On June 17, 1970, Paris Football Club and Stade Saint-Germain merged to form Paris Saint-Germain Football Club. It was made official on August 12, 1970, with the creation of the Association Paris Saint-Germain Football, Association loi 1901. This organization managed the club's amateur and professional activities for two decades. It all changed when PSG were bought by Canal+ in May 1991 before the 1991–92 season. They created the Société Anonyme Sportive Professionnelle Paris Saint-Germain Football Club.

The Association and the club (SASP, i.e., professional sport limited company) were now two separate entities, each one with a different president. So, they reached an agreement in which the Association transferred the professional section to the SASP, while keeping control over the management of the amateur section. As part of the deal, the Association also granted its French Football Federation affiliation number to the SASP, but they are still in charge of registering the club's professional football teams in official competitions such as Ligue 1, Coupe de France, Trophée des Champions, UEFA Champions League and FIFA Club World Cup. Both organizations signed a new 10-year agreement in 2019.

Between 1970 and 2012, the club's professional section only consisted of the men's team. Formed in 1971, the women's side, Paris Saint-Germain Féminine, initially had amateur status and were run by the Association. When the team turned professional in September 2012 ahead of the 2012–13 season, it detached from the Association and integrated the SASP. Today, the club's amateur section is now mainly composed of the Paris Saint-Germain Academy men's and women's teams, which are managed by the Association.

PSG have been subsequently sold to Colony Capital in 2006 and then to current owners Qatar Sports Investments (QSI) in 2011. QSI chairman Nasser Al-Khelaifi is the current president of the SASP. On the other hand, the Association has had nine presidents, including four since 1991. Pierre-Étienne Guyot, elected in 1970, was the Association and club's first president. For his part, Francis Borelli was the last to preside both the Association and club when they were the same entity. Bernard Brochand was the first president of the Association after it became an independent organization from the club (SASP) in 1991.

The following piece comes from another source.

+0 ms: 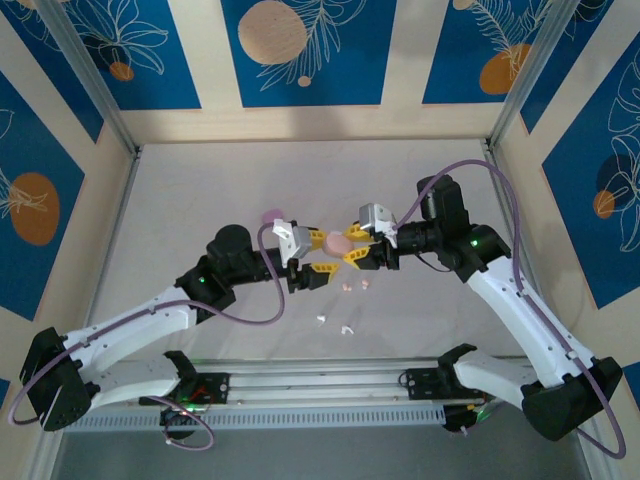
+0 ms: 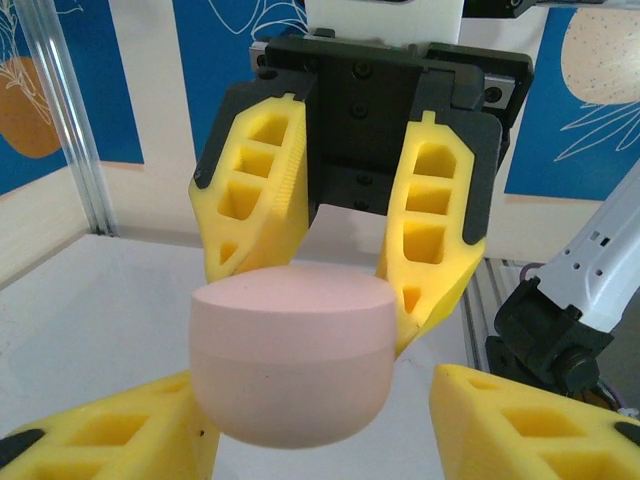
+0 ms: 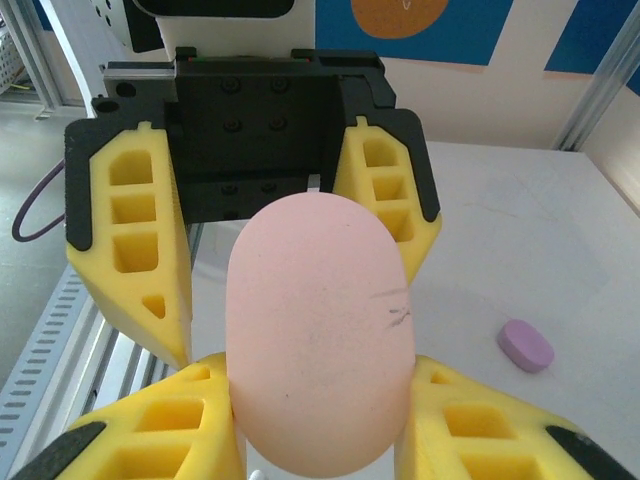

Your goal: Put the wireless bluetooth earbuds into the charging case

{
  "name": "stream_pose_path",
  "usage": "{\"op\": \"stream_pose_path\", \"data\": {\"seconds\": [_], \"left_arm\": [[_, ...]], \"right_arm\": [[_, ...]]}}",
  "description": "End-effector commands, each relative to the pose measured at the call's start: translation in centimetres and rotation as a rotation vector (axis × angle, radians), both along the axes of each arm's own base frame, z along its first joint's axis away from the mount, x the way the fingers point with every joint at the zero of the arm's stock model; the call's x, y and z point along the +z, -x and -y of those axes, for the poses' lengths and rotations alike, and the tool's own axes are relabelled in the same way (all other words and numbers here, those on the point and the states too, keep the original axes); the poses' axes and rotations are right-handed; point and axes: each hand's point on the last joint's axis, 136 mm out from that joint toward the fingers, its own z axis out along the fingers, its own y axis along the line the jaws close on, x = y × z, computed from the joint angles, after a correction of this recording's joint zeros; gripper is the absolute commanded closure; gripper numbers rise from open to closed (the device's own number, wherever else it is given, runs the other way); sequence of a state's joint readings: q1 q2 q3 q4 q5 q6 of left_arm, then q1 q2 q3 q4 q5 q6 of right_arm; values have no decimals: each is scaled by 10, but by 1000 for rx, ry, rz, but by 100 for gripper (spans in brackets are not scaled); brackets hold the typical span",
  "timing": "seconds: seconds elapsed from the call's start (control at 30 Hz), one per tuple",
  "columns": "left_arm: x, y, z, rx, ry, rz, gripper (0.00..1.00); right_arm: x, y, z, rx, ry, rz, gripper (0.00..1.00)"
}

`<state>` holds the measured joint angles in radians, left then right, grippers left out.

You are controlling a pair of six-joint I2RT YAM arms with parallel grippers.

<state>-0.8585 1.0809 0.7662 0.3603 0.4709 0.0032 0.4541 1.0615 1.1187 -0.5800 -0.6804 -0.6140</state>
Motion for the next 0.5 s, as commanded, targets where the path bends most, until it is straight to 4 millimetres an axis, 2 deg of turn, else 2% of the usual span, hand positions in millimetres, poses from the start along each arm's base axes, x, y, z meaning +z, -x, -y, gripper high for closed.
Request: {"op": "stream_pose_path", "data": {"seconds": [0.0,0.1,0.27,0.33,0.47], "left_arm": [[31,1,-3,7,71,78,41],[31,-1,-5,23,76,90,41],[25,2,0,-12,45,70,48],[26,2,2,-22,52,69,54],[29,3,3,-31,68,65,54]], "right_arm": [[-6,1,-1,18,8,-5,72],[-8,0,-2,21,9,-12,72],[-7,-1,-3,27,2,-10,72],[-8,-1,-4,30,2,-11,72],[-12,-3,-4,25,11,-9,72]]}}
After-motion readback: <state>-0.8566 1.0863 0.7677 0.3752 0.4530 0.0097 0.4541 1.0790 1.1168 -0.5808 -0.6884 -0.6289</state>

French financial analyst Benoît Rousseau is the Association's current president. He has been in charge since December 2012. Previous chairman, French lawyer Simon Tahar, was the last to preside both the youth academy and the women's teams; the latter professionalized in 2012. Tahar and Rousseau also served as interim club presidents for a few months in 2008 and 2011, respectively. Alain Cayzac occupied both positions as well. He was the Association's president between 2001 and 2006, and then club president from 2006 to 2008.

Mission and vision

The role of the Association Paris Saint-Germain is to promote the practice of amateur football among young girls and boys through the Paris Saint-Germain Academy, considered one of the best youth systems in France, but also among seniors, veterans and young adults in Île-de-France (Paris Region) through separate teams. Children recruited by the club join the academy and work their way up through the ranks, before breaking into the men's and women's professional squads or signing professional contracts with other clubs.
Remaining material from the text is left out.